By: TRT Editorial Team—
What’s at stake in the upcoming elections for the Massachusetts LGBTQ community? Nothing less than building upon the impressive achievements of Deval Patrick, the state’s most pro-gay governor and the rainbow legacy of progressive Massachusetts, the first state in the nation to allow gay and lesbian couples to marry.
Accordingly, for the corner office on Beacon Hill, The Rainbow Times endorses Martha Coakley for governor because she is in a unique position to promote and defend Massachusetts’ LGBTQ people.
“As governor, I will make it a priority to protect the progress we have made, as well as push forward until everyone in [the state] is free from discrimination and harassment,” Coakley stated in a recently released five-page plan entitled, “Standing with the LGBTQ Community of Massachusetts.”
Hers is a collaborative approach, as expansive as it matches a formidable track record of advocating an LGBTQ-friendly agenda. Don’t forget: it was Attorney General Coakley who took on the odious Defense of Marriage Act (DOMA) because the law was fundamentally unfair to more than 16,000 same-sex couples and families across the Commonwealth.
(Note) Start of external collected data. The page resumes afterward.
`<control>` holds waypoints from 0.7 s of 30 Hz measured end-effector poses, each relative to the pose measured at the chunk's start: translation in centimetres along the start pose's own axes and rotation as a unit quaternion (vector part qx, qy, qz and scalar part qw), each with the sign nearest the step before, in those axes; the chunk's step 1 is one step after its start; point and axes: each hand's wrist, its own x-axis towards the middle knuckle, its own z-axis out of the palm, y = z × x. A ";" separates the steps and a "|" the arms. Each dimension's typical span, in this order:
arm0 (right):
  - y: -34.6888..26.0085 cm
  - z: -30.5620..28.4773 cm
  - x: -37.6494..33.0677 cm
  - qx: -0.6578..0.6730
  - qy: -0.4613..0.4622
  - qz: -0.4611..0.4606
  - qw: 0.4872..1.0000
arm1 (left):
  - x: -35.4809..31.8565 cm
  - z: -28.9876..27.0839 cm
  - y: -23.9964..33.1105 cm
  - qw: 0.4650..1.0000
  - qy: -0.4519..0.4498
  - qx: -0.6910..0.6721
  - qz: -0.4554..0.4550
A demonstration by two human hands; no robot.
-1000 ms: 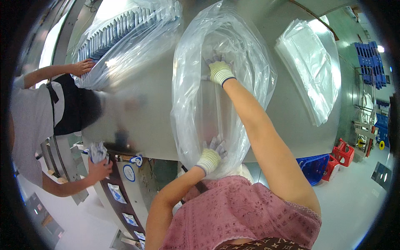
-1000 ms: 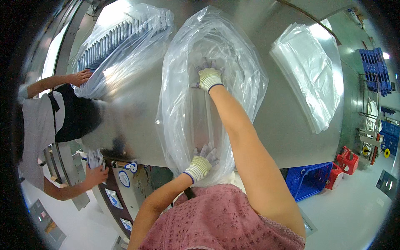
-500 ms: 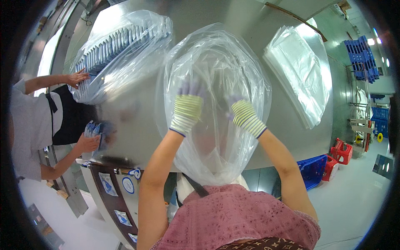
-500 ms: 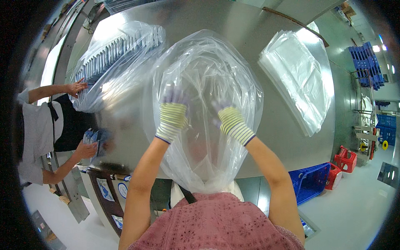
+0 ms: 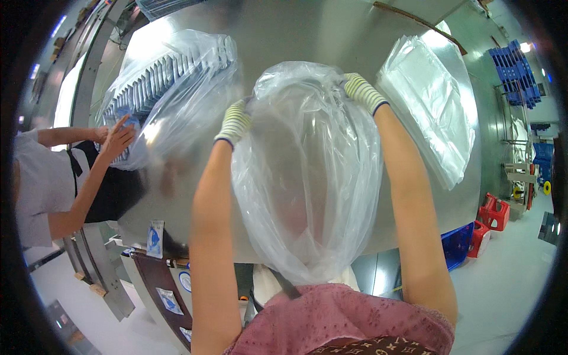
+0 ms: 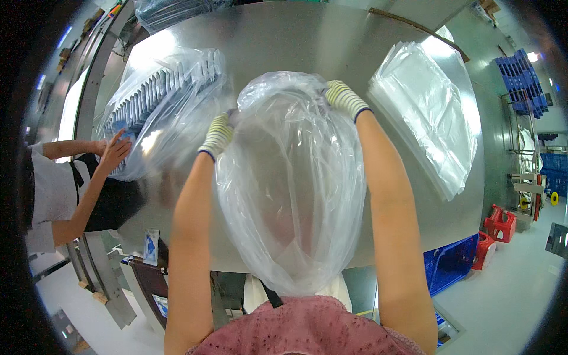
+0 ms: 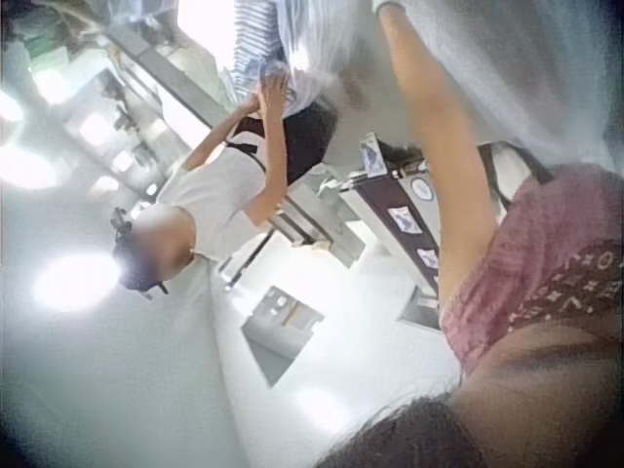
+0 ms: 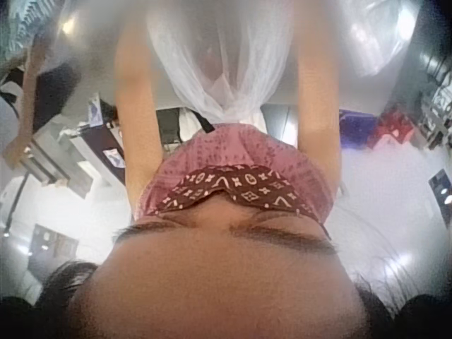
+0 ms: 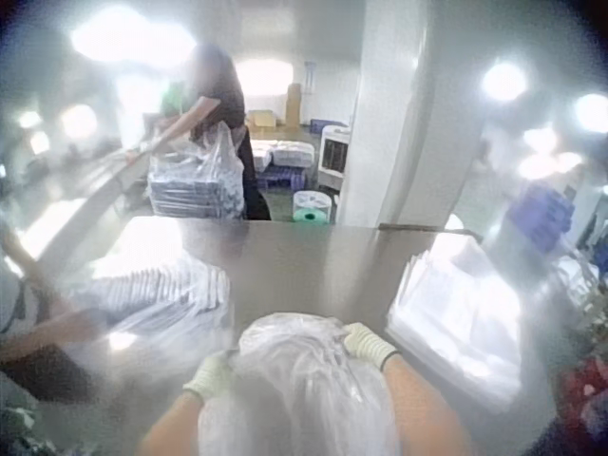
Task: The person organizes blue packaged items inside a large plastic bag on a metal table and then prepares a second large bag for additional items.
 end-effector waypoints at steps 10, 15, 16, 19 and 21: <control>-2.0 -1.8 -2.9 -0.011 0.058 0.098 0.993 | 0.3 -3.9 0.0 0.998 0.008 0.065 0.021; -7.8 -1.5 -3.7 0.039 0.087 0.031 0.995 | 0.1 -1.7 8.1 0.946 0.095 0.300 0.075; -7.9 -1.4 -3.7 0.086 0.088 0.001 0.992 | 0.8 -1.4 8.9 0.938 0.105 0.308 0.118; -9.4 -3.2 -4.4 0.233 -0.046 0.036 0.971 | 1.8 -0.7 10.9 0.915 0.082 0.369 0.143; -9.5 -4.2 -5.2 0.352 -0.112 0.145 0.918 | 2.8 -0.4 10.1 0.909 -0.036 0.383 0.161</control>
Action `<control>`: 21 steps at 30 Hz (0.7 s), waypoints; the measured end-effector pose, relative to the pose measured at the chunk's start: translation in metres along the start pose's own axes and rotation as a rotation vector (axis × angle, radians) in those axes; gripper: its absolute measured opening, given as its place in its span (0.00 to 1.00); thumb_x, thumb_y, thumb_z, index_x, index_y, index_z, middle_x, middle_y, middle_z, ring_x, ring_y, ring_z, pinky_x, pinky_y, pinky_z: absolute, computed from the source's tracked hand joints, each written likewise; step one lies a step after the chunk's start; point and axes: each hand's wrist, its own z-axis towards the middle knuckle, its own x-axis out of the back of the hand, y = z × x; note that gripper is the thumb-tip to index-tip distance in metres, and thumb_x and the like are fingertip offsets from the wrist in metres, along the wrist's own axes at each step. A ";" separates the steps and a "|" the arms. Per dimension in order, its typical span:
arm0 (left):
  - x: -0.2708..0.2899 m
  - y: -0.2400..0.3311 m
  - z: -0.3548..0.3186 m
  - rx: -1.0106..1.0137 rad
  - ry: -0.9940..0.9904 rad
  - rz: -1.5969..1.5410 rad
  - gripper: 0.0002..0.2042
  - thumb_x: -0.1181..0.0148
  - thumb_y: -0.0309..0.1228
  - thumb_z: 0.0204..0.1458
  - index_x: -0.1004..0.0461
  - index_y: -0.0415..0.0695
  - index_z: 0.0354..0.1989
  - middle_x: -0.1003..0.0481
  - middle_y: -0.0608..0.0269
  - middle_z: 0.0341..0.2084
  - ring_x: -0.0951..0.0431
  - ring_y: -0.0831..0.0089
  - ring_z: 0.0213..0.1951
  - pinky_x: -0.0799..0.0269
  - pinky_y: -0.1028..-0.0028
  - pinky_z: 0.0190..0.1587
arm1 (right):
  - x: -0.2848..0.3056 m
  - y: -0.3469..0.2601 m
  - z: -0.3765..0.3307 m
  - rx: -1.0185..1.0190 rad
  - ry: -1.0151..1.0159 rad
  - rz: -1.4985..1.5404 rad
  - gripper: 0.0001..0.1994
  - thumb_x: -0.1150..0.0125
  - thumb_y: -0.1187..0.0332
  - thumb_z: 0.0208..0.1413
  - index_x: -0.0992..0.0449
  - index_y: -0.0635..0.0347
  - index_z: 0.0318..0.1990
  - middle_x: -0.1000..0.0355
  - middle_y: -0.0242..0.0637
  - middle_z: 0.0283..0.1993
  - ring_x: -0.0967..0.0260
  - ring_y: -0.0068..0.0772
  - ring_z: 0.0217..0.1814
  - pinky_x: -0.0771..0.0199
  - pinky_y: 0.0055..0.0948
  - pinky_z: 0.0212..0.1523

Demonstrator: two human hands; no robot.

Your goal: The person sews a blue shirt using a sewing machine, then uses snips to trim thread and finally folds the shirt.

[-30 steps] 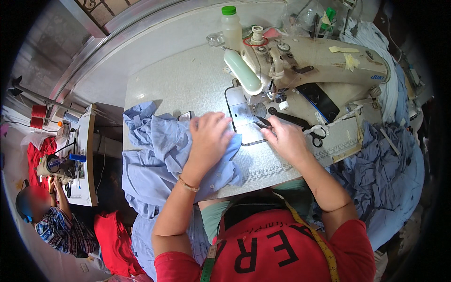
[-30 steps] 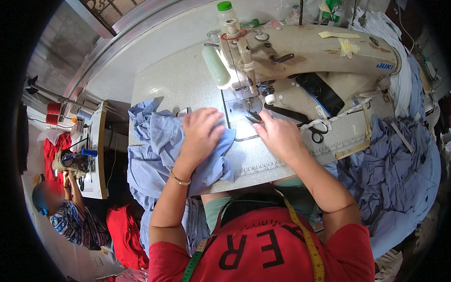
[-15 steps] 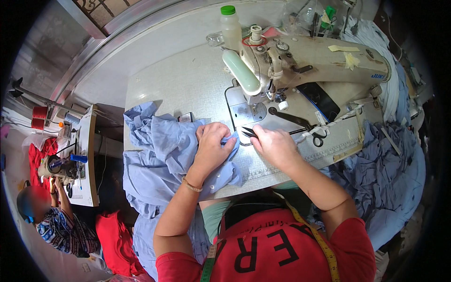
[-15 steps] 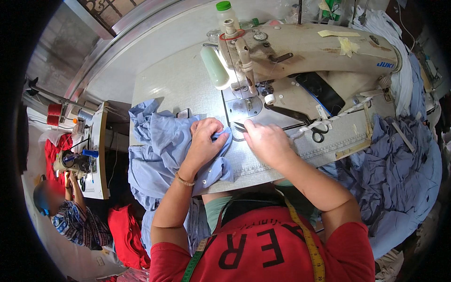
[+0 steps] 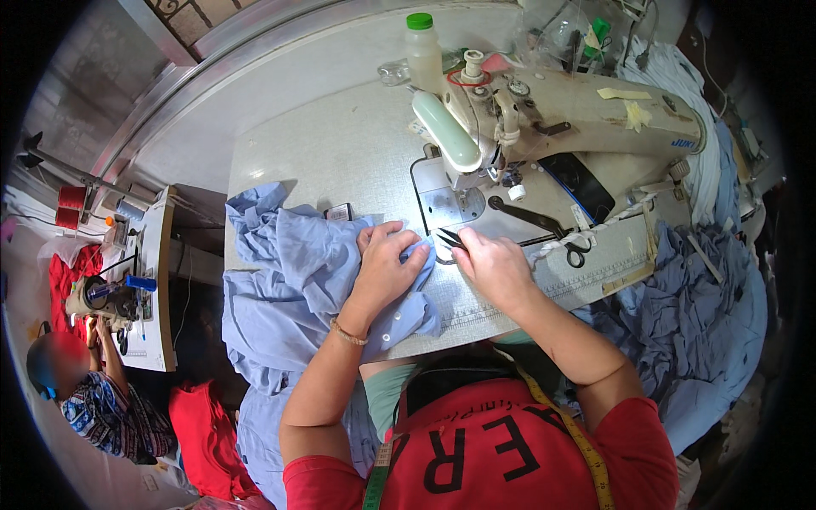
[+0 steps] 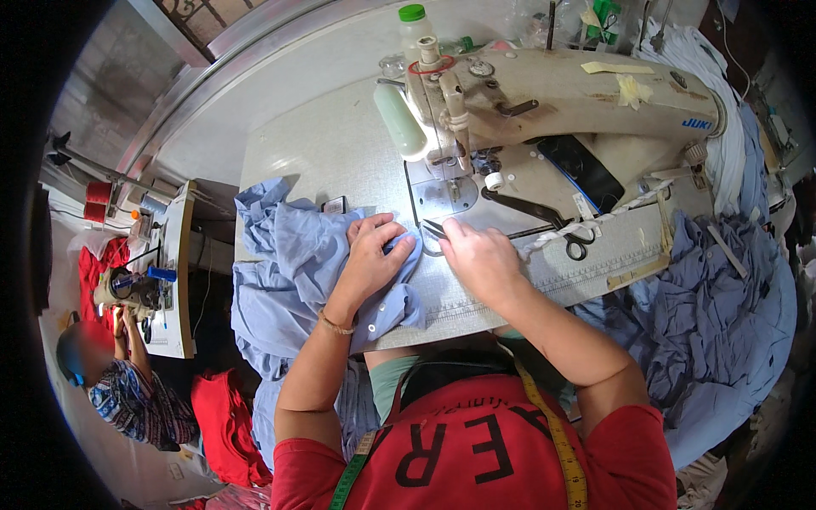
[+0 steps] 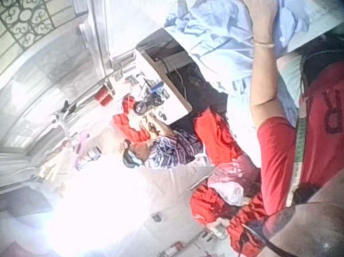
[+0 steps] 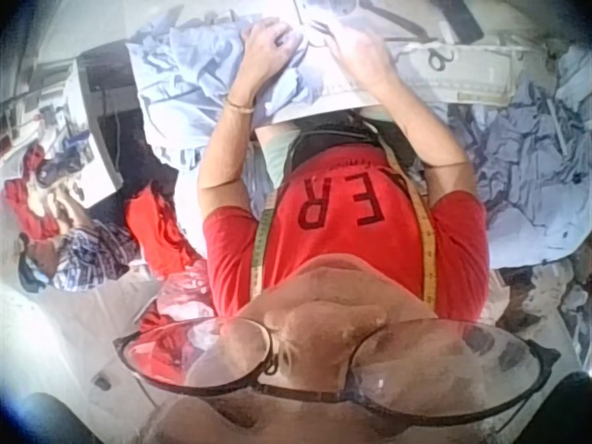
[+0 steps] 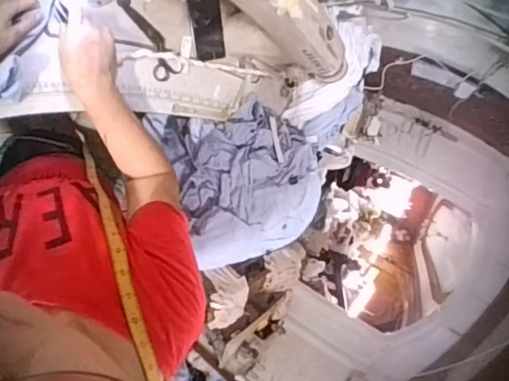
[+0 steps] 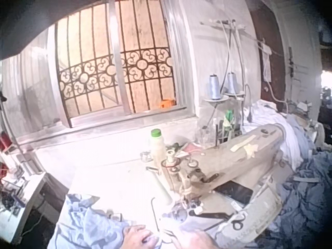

As Coakley put it during the LGBT gubernatorial forum: “As the first and only attorney general to challenge DOMA, I was proud to do that,” she said.
“I was proud to officiate at my best friend’s wedding,” Coakley added, referring to the Legislature’s 2008 repeal of an archaic 1913 law that banned non-resident same-sex couples from marrying if the marriages were not legal in their home state.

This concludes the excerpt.